If a record contains an image, leave the image out and repeat everything else exactly.

'''

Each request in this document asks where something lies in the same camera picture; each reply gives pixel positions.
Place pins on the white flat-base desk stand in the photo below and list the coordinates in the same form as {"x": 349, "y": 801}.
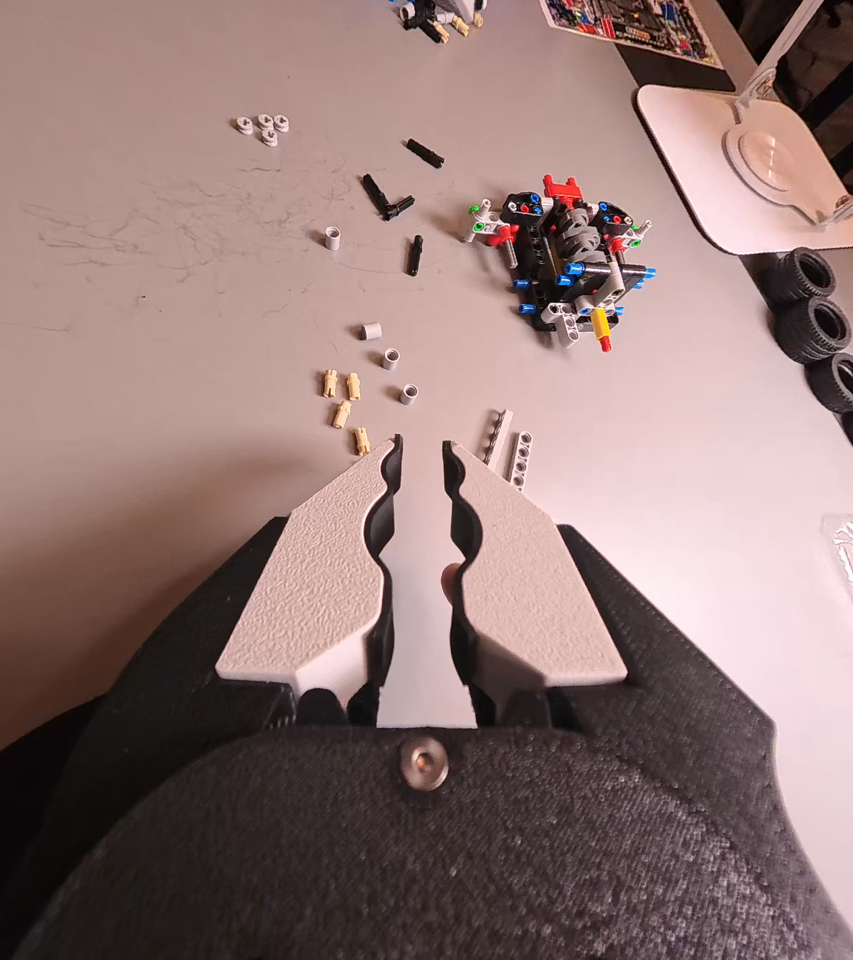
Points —
{"x": 696, "y": 172}

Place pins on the black lego connector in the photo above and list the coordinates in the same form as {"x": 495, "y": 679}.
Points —
{"x": 402, "y": 205}

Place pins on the black lego axle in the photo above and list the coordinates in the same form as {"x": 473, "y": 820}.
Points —
{"x": 374, "y": 191}

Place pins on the pile of mixed lego pieces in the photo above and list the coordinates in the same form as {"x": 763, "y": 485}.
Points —
{"x": 435, "y": 28}

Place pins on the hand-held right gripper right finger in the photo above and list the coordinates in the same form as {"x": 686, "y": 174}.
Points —
{"x": 539, "y": 600}

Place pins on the black lego axle pin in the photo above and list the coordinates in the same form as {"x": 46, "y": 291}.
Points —
{"x": 414, "y": 255}
{"x": 425, "y": 152}

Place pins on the person's right hand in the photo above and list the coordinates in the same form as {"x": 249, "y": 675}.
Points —
{"x": 450, "y": 582}

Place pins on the grey lego sleeve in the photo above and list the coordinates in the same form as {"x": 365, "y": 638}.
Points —
{"x": 332, "y": 238}
{"x": 371, "y": 331}
{"x": 392, "y": 358}
{"x": 410, "y": 393}

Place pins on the partly built lego model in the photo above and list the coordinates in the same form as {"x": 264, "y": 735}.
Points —
{"x": 561, "y": 262}

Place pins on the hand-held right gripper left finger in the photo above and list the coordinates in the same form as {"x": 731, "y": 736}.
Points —
{"x": 314, "y": 585}

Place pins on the grey lego technic beam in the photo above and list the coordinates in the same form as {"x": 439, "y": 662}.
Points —
{"x": 498, "y": 439}
{"x": 520, "y": 457}

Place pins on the printed instruction booklet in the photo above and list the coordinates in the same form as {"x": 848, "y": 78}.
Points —
{"x": 636, "y": 22}

'''

▶ RESPONSE FOR THIS EXERCISE
Each request in this document asks where something lies in the same camera picture; each reply gives pixel positions.
Place pins on the white flat-base desk stand in the photo below and list the coordinates in the same form as {"x": 349, "y": 801}.
Points —
{"x": 696, "y": 172}

Place pins on the black lego connector in the photo above and list the coordinates in the same form as {"x": 495, "y": 679}.
Points —
{"x": 402, "y": 205}

Place pins on the black lego axle in the photo above and list the coordinates in the same form as {"x": 473, "y": 820}.
Points —
{"x": 374, "y": 191}

Place pins on the pile of mixed lego pieces in the photo above and list the coordinates in the same form as {"x": 763, "y": 485}.
Points —
{"x": 435, "y": 28}

Place pins on the hand-held right gripper right finger in the photo above and list the coordinates in the same form as {"x": 686, "y": 174}.
Points —
{"x": 539, "y": 600}

Place pins on the black lego axle pin in the photo above and list the coordinates in the same form as {"x": 46, "y": 291}.
Points —
{"x": 414, "y": 255}
{"x": 425, "y": 152}

Place pins on the person's right hand in the photo above and list the coordinates in the same form as {"x": 249, "y": 675}.
Points —
{"x": 450, "y": 582}

Place pins on the grey lego sleeve in the photo above and list the coordinates in the same form as {"x": 365, "y": 638}.
Points —
{"x": 332, "y": 238}
{"x": 371, "y": 331}
{"x": 392, "y": 358}
{"x": 410, "y": 393}

Place pins on the partly built lego model in the photo above and list the coordinates in the same form as {"x": 264, "y": 735}.
Points —
{"x": 561, "y": 262}

Place pins on the hand-held right gripper left finger in the photo above and list the coordinates in the same form as {"x": 731, "y": 736}.
Points —
{"x": 314, "y": 585}

Place pins on the grey lego technic beam in the photo above and list the coordinates in the same form as {"x": 439, "y": 662}.
Points —
{"x": 498, "y": 439}
{"x": 520, "y": 457}

Place pins on the printed instruction booklet in the photo above and list the coordinates in the same form as {"x": 848, "y": 78}.
Points —
{"x": 636, "y": 22}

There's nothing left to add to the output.